In my research for answers, I discovered an extremely interesting stat: “53% of consumers believe brands can do more to solve social problems than governments”. I then turned to Instagram to see what my own network believed (many of whom are not in the marketing industry), and surprisingly, 75% agreed this to be true as well.
At first, I wondered whether these results came from a lack of belief in the government or an optimistic belief in brands, but I realized it doesn’t matter, because – either way – there now seems to be an expectation for brands to contribute to a better world – whether they like it or not.
We’ve already seen some of the responses from brands – some good, some not – but the point is that people are watching more closely now (shout out to the hard work put in by pullupforchange), and based on what we’ve seen thus far, it doesn’t seem like this is going away anytime soon.
So to all the brands reading this, it’s your responsibility now. The rising popularity of call-out culture means that your consumers are expecting you to demonstrate your inclusivity – both internally and externally.
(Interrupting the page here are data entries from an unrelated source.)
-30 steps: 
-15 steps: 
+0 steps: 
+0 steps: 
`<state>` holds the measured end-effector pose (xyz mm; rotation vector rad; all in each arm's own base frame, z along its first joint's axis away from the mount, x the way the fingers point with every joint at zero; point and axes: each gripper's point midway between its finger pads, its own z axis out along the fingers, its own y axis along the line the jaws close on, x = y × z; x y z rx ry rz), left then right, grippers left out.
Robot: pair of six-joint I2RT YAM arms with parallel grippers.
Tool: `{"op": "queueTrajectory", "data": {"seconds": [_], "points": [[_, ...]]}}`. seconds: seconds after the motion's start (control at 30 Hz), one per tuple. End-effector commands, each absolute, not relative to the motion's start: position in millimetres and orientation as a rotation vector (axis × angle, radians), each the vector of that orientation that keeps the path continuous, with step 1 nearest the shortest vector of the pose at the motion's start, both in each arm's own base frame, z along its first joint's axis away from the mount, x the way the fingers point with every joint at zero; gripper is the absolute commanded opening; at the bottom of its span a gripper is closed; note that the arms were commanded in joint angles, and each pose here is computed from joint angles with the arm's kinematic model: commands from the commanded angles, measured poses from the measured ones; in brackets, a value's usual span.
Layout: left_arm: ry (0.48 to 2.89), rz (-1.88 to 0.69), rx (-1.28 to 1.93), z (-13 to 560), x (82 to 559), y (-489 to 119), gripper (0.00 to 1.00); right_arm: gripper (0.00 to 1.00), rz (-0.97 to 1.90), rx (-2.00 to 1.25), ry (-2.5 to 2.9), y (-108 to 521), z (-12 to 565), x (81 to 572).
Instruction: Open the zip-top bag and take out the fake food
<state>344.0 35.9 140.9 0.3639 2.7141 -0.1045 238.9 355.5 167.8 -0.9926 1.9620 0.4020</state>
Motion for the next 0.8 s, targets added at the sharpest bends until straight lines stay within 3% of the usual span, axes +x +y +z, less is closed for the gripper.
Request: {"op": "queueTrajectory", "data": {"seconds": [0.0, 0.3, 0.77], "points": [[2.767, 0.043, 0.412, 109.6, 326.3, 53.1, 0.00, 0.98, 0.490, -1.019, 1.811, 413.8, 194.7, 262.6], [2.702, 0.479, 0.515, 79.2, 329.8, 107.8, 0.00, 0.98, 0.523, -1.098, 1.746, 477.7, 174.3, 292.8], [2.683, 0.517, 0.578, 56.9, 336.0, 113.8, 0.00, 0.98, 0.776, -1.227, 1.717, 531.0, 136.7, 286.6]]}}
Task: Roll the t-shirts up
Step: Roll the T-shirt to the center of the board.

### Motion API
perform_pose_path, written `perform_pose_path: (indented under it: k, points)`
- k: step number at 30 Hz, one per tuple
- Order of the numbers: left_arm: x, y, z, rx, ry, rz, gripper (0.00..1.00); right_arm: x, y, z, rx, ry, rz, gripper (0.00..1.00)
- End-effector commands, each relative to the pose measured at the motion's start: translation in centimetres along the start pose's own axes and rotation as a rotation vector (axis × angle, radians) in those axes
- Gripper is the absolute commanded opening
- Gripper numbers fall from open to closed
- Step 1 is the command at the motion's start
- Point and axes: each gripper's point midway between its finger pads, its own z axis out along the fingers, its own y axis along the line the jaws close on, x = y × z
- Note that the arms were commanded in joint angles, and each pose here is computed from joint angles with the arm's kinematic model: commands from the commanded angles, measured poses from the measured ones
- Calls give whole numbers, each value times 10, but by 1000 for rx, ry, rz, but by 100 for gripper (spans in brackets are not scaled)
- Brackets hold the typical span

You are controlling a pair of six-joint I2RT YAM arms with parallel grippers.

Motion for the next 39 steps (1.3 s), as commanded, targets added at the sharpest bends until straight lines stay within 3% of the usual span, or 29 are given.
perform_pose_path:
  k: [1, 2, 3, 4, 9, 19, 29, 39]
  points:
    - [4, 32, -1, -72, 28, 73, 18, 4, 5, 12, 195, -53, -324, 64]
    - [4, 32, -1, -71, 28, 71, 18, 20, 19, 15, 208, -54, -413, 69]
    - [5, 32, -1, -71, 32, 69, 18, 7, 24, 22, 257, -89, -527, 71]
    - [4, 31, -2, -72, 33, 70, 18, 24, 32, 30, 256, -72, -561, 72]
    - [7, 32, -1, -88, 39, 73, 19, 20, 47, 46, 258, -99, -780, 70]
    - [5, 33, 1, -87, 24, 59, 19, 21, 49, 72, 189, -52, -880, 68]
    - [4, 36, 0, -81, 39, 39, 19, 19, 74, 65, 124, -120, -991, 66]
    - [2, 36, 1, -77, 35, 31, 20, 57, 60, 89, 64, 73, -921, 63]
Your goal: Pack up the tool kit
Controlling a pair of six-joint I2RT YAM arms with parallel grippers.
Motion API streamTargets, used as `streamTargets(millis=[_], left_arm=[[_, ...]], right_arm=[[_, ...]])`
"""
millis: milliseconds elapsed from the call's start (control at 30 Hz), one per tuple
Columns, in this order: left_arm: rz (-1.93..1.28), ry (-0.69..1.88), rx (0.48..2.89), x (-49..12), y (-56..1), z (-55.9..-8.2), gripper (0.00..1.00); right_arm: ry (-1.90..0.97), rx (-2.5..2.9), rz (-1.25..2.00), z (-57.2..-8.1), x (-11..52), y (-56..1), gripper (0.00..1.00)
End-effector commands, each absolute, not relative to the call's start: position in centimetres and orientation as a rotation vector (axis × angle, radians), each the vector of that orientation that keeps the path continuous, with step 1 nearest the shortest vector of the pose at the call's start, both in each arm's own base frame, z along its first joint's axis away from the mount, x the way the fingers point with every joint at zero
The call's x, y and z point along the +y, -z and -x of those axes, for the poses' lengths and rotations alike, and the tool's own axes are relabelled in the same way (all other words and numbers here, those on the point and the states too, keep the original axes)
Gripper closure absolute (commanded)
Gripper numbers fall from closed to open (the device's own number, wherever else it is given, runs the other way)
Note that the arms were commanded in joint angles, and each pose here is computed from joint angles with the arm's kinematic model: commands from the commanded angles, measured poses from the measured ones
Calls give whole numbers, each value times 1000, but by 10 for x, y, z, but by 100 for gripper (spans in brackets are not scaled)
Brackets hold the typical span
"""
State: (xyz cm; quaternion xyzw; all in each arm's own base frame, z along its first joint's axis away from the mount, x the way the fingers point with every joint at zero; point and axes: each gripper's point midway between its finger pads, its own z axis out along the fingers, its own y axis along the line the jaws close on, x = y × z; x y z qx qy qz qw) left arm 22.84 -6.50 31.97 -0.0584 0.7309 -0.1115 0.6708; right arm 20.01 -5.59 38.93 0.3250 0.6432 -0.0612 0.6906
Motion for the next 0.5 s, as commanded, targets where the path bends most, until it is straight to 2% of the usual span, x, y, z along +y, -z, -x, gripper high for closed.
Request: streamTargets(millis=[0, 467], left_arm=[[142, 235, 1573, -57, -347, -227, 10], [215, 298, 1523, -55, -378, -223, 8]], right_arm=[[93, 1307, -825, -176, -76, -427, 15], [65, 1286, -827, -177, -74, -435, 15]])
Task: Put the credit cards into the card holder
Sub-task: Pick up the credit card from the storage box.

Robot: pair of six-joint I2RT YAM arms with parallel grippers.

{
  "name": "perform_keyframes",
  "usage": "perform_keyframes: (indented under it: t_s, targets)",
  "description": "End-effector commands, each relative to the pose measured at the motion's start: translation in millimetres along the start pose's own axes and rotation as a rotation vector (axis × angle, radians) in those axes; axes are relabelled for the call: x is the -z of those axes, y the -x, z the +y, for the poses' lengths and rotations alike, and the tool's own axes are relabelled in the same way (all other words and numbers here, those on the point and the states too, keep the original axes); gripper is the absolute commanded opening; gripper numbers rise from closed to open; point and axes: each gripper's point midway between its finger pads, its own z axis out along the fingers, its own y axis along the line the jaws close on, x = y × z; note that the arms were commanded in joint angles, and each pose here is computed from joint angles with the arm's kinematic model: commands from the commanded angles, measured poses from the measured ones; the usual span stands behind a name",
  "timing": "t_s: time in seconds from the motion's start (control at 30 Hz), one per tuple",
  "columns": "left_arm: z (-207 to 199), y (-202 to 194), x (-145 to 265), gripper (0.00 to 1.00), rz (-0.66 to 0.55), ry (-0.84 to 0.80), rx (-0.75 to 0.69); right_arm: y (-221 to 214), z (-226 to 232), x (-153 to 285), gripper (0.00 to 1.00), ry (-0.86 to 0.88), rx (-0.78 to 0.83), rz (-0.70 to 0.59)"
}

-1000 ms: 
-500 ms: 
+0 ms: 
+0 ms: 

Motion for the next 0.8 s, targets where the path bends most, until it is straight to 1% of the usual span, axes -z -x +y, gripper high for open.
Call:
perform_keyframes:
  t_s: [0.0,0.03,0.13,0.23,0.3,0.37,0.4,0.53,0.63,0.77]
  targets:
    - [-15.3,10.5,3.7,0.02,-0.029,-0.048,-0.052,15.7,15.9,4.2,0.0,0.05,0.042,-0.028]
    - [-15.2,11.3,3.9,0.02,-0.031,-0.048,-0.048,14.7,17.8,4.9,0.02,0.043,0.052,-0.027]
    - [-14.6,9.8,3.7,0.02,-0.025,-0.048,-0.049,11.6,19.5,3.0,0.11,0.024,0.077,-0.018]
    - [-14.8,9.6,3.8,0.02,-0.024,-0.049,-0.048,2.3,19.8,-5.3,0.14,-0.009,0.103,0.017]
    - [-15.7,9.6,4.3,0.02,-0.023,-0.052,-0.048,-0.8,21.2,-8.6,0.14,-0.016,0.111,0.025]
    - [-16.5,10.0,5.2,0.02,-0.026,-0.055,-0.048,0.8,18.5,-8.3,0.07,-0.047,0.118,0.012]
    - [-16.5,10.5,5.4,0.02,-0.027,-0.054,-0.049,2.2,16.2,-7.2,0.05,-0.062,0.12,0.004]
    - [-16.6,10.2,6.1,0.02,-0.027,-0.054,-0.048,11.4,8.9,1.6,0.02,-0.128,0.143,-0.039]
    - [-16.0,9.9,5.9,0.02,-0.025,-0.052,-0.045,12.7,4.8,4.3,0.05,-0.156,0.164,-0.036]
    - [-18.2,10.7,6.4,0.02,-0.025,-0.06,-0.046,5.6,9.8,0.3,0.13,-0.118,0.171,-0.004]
And as you can imagine, there is a lot to unpack here, so our team put together a Live “Ask-Me-Anything” for our “Creatives for Inclusion” Facebook Group, featuring our very own Co-Founder, Tammy Tsang, as well as Diversity and Inclusion Experts Amil Reddy and Adeline Huynh. In this event, we broached this topic of brands and call-out culture, and covered everything from the “why’s”, the “who’s”, and the “how’s” for brands in these unprecedented times. We hope you find it valuable!
If you don’t have time to watch the whole thing, below are 5 of our favourite questions from the AMA. We suggest skipping ahead to the listed time stamps to hear the answers.
- 15:35 – “Is it about having diverse faces in upper management or people that ‘get it’ more important?”
- 35:30 – “What steps can smaller brands/companies take if they are being called out, apart from apologizing? Since they may not have the capabilities to take big actions.”
- 38:43 – “What are some real commitments that creatives can make during this – whether you’re in the marketing department or not?”
- 47:05 – “What are a large brand’s responsibilities to society vs. what is good for business? Example of Nike – championing D&I with Kapernick campaign vs. ongoing sweatshop labour conditions. Can we applaud a brand based on its response to current news or should they be judged based on their record as a whole?”
- 55:01 – “I feel that most of the brands realize the importance of allyship. But, many brands are afraid to initiate the same, because they are scared of getting accused of woke-washing. Are there any ways in which brands can initiate this process more safely and naturally?”